Décision attaquée : Cour d'appel de Lyon, du 18 septembre 1996


    Titrages et résumés : DOUANES - Exportation sans déclaration - Marchandises - Marchandises prohibées - Exportation en méconnaissance d'une décision d'embargo décidée par la Communauté européenne - Légalité des poursuites - Conditions - Nécessité de mesures de transposition en droit interne. 
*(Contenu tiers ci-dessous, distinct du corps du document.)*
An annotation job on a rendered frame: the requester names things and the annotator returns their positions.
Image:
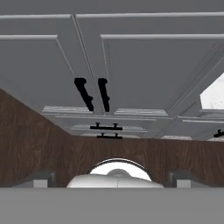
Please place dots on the grey cupboard door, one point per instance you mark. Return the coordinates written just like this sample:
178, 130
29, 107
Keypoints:
38, 64
145, 67

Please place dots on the white round object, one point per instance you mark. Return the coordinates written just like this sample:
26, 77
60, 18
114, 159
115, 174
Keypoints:
116, 178

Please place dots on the grey drawer front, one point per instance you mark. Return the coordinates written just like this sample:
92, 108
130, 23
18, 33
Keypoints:
131, 116
192, 125
84, 128

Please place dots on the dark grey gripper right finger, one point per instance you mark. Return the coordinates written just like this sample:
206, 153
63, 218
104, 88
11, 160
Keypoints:
182, 178

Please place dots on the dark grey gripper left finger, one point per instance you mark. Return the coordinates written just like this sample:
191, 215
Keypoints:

    Faute de mesures de transpositions en droit interne, au visa des articles 21 et 22 du Code des Douanes, permettant de réprimer les manquements aux prescriptions de règlements 1432/92, 2656/92, 990/93 des 1er et 8 septembre 1992 et 26 avril 1993, restreignant les relations commerciales avec les Républiques de Serbie et du Monténégro, l'exportation de denrées alimentaires à destination de ces pays, courant 1992, ne peuvent être poursuivies sur le fondement des articles 38, 428 et 414 du Code des Douanes. (1). 



    Précédents jurisprudentiels : CONFER : (1°). (1) Cf. Chambre criminelle, 1995-01-30, DGD c/ X..., W 93-83421, inédit.